Comparing Floats: How To Determine if Floating Quantities Are Close Enough Once a Tolerance Has Been Reached

UNLIKE INTEGERS, which are either different or equal, floating point numbers may be different, equal, or "close enough." This is a down-to-earth practitioner's dis-cussion on how to determine, in a robust manner, whether or not floating quantities are close enough, once a tolerance (the meaning of "close enough") has been assigned. The goal is a comparison procedure that is correct more often than not and reasonably efficient. Floating point jargon is taken from C/C++, and float means a 32-bit IEEE float. All reasoning can be extended to double precision and other floating point quantities.

While the inequality of floating point numbers is easily established using operators > or <, "close enough," or fuzzy equality requires more work. Consider the following numbers:


float a1 = 0.123456
float b1 = 0.123457
Are a1 and b1 equal? Strictly speaking, a1==b1 will return false, but are a1 and b1 close enough to be considered equal? This decision requires some knowledge of the problem domain, usually represented by a tolerance. Let's call it feps for float epsilon. The tolerance is related to how many significant digits must match so that two numbers are close enough to be, for practical purposes, equal.

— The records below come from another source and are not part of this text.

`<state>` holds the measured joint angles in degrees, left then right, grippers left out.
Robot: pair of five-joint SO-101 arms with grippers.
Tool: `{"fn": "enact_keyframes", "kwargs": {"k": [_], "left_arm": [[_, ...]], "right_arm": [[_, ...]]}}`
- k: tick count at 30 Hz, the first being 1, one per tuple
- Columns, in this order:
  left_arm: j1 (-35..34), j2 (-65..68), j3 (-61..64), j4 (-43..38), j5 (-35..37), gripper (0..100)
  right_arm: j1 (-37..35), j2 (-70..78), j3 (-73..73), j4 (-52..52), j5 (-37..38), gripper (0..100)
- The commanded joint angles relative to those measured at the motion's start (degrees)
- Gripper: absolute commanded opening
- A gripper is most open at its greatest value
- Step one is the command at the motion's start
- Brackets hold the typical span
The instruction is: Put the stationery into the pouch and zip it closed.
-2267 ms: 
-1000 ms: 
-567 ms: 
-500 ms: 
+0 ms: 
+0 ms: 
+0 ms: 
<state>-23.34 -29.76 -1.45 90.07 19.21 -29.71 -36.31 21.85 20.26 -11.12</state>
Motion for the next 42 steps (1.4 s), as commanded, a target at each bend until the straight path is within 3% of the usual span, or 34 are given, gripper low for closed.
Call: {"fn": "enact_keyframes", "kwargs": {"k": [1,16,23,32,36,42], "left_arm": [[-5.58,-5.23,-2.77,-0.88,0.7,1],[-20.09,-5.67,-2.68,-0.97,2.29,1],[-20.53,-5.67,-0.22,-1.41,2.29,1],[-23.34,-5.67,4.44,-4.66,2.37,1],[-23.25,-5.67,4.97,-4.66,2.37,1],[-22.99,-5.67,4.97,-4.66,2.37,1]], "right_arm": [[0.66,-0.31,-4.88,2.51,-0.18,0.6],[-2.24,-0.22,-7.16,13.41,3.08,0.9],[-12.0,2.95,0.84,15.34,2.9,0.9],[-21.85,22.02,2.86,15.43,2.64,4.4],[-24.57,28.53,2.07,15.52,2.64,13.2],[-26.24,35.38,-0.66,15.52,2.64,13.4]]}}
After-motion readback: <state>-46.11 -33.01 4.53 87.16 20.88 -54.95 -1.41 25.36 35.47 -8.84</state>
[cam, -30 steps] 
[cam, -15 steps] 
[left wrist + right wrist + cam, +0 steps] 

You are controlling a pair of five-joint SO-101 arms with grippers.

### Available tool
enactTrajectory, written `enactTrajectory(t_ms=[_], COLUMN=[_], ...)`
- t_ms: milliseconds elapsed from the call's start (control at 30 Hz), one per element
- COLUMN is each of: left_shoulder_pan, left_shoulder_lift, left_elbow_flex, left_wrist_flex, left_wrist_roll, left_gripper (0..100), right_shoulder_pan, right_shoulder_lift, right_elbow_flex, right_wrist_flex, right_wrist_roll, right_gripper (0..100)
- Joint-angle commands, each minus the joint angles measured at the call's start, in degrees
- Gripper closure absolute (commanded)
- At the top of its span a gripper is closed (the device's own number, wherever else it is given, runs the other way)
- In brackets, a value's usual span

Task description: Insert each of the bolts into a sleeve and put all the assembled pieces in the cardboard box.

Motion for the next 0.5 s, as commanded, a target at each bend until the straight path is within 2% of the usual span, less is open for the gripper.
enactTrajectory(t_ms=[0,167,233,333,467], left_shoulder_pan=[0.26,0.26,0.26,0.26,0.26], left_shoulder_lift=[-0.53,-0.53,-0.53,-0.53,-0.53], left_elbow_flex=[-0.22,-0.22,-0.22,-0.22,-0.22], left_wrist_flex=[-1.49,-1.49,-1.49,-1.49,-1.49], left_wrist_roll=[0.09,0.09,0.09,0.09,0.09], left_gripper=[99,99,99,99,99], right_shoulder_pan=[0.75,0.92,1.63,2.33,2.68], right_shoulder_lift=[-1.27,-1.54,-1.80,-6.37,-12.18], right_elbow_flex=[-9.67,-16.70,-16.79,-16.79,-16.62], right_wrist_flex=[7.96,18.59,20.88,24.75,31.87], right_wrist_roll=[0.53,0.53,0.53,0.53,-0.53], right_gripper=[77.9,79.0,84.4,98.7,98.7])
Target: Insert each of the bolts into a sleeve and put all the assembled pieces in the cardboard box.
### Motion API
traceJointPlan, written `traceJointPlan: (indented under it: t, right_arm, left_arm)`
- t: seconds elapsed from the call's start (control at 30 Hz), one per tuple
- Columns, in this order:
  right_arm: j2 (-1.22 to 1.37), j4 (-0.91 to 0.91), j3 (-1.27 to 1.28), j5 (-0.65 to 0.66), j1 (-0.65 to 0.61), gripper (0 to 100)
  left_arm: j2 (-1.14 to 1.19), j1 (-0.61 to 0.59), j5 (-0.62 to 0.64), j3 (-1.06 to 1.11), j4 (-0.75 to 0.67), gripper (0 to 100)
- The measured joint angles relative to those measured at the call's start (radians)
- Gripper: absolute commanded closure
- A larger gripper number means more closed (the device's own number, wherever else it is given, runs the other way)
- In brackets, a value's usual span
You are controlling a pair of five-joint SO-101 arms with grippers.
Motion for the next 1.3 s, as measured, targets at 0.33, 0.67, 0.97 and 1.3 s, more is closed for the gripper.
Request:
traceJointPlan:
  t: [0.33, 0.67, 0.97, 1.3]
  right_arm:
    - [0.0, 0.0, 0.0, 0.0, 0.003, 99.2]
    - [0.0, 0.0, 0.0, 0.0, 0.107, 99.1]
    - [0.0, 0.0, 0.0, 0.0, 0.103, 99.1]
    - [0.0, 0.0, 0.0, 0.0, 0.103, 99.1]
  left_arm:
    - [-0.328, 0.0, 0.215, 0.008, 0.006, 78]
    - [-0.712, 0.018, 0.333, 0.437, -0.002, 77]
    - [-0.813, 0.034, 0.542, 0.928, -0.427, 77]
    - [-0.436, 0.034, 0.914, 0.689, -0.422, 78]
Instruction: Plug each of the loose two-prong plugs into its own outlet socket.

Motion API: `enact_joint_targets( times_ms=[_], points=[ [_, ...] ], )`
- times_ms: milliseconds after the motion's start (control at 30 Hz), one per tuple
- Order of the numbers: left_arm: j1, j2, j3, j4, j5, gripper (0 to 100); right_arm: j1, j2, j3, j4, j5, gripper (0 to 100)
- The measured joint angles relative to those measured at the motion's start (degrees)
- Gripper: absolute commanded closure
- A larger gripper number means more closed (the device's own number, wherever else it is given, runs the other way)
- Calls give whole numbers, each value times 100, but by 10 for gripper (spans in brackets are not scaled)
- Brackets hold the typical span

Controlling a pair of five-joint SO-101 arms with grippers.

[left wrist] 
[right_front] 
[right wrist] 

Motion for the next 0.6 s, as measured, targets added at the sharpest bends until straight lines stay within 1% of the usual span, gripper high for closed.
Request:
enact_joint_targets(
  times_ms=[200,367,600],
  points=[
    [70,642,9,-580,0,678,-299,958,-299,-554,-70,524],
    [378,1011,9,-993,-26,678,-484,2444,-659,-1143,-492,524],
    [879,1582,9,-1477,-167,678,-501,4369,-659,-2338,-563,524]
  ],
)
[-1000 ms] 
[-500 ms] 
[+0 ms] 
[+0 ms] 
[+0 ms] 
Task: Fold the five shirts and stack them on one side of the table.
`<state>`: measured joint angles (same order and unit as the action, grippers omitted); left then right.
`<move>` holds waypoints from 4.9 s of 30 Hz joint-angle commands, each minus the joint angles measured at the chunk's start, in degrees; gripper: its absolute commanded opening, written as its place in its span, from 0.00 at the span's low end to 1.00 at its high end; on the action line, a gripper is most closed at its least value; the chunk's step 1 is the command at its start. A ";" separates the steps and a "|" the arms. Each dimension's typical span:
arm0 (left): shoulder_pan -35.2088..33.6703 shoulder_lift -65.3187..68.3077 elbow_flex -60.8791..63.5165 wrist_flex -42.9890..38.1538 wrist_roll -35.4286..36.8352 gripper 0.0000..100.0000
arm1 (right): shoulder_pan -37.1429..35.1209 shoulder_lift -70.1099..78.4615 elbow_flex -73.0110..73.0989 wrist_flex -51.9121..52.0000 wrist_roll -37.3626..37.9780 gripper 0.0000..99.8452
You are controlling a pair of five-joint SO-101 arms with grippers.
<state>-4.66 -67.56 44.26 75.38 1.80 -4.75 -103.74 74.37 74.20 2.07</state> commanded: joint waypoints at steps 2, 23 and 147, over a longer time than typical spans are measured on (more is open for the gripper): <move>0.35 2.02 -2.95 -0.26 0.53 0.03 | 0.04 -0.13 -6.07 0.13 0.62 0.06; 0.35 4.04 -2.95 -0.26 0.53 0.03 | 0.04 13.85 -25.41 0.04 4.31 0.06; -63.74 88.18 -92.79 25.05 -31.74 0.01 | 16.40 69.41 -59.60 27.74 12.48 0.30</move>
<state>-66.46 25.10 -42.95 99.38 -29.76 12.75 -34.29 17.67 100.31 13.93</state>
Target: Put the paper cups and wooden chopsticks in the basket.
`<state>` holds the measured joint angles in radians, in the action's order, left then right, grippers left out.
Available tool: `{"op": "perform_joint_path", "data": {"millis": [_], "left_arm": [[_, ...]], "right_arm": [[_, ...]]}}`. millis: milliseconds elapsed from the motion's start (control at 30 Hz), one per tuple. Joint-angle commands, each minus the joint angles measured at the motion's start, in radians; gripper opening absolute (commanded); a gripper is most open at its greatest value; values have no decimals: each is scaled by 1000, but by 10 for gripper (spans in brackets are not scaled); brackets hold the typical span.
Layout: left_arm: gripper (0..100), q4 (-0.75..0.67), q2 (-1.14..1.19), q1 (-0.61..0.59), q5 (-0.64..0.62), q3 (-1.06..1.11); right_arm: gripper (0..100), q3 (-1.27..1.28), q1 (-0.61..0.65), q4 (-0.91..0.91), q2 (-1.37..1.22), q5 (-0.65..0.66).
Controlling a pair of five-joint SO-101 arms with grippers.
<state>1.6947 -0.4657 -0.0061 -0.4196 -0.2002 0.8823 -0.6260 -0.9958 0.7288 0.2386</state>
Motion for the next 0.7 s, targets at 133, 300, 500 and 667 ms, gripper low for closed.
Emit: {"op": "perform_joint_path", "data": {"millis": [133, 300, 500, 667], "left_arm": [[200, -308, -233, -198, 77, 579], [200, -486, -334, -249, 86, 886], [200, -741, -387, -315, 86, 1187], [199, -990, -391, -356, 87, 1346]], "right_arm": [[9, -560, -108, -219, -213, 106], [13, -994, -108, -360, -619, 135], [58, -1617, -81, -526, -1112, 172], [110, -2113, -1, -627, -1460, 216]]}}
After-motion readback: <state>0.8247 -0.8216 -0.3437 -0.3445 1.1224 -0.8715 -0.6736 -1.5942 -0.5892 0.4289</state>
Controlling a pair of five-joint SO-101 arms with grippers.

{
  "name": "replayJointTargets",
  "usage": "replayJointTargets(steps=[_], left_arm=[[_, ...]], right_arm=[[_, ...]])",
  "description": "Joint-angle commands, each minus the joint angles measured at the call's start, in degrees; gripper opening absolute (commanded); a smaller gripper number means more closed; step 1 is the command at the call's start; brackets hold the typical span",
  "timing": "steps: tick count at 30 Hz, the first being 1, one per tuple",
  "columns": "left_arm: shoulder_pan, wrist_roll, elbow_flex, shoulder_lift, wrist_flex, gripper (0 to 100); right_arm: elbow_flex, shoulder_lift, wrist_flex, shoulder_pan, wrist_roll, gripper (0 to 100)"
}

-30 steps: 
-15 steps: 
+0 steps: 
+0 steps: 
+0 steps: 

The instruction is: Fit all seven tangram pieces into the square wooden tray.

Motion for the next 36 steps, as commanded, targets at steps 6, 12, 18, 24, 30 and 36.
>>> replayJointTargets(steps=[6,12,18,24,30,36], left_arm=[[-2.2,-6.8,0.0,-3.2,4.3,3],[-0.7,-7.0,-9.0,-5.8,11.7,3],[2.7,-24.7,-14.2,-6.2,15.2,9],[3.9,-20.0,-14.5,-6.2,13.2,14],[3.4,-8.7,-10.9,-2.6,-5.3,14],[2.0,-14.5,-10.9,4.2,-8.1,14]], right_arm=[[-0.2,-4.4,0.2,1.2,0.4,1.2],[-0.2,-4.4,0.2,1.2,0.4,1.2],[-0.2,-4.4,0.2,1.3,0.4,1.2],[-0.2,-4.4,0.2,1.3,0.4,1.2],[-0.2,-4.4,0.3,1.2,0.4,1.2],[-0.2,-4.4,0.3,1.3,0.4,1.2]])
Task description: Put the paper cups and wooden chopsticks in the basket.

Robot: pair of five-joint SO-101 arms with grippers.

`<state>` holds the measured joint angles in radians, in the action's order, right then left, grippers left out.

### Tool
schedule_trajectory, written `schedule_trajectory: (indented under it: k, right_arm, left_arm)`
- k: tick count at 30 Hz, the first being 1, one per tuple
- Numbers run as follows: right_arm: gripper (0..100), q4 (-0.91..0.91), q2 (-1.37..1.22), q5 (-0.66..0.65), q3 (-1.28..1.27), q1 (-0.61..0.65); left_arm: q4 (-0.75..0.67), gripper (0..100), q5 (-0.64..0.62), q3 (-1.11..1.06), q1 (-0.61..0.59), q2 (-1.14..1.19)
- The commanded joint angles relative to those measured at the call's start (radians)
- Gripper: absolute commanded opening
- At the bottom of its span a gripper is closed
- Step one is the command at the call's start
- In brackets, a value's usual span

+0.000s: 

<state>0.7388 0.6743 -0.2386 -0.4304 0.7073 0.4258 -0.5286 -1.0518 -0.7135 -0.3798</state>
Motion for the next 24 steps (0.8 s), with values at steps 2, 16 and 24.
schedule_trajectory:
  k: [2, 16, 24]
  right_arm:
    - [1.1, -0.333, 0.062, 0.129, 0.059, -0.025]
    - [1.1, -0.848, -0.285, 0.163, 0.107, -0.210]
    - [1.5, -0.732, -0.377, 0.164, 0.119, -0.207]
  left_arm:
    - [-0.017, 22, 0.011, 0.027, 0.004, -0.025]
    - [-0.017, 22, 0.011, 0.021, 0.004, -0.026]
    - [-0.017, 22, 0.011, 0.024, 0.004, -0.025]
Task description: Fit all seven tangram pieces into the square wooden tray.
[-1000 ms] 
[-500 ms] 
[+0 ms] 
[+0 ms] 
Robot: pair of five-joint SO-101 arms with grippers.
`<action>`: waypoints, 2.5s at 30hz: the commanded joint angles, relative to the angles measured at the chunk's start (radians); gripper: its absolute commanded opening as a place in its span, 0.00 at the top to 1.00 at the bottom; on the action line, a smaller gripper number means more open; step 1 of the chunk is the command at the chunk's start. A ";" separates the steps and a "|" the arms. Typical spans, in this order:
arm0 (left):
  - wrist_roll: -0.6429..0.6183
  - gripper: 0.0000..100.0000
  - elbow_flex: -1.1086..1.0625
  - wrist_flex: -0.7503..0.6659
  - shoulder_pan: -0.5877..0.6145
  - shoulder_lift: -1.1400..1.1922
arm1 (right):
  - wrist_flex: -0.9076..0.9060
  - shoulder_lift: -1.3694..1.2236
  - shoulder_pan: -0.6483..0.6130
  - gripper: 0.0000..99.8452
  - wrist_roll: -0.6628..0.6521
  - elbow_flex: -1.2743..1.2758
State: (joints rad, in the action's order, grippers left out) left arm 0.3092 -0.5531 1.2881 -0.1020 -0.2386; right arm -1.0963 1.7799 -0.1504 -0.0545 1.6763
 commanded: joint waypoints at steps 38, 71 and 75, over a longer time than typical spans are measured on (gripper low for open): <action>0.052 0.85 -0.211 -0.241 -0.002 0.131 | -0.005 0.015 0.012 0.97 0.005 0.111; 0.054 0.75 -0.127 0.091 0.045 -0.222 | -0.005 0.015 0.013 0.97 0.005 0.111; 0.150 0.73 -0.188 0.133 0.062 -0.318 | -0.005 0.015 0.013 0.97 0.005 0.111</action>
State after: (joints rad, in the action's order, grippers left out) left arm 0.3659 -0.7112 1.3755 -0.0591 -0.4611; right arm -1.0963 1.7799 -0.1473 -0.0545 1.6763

Since IEEE floats have at least six significant digits in decimal notation, this discussion will arbitrarily allow losing approximately one digit to error and will require five matching digits for equality by establishing a tolerance like


float feps = 0.00001
Thus, feps>(a1-b1) will return true, indicating that a1 and b1 are equal, as will feps>(b1-a1). The "close enough" equality test has become an inequality test against a difference. However, if you consider:


float a2 = 0.123456
float b2 = -0.123457
feps>(a2-b2) will return feps>0.246913, which is false, while feps>(b2-a2) will return feps> -0.246913, which is incorrectly true—oops! Equality (and inequality as well) is symmetric: if a!=b is true, then b!=a must also be true. Fix: feps>fabsf(a2-b2) will return false and so will feps>fabsf(b2-a2), at the cost of one fabsf (or your favorite work-alike) per comparison.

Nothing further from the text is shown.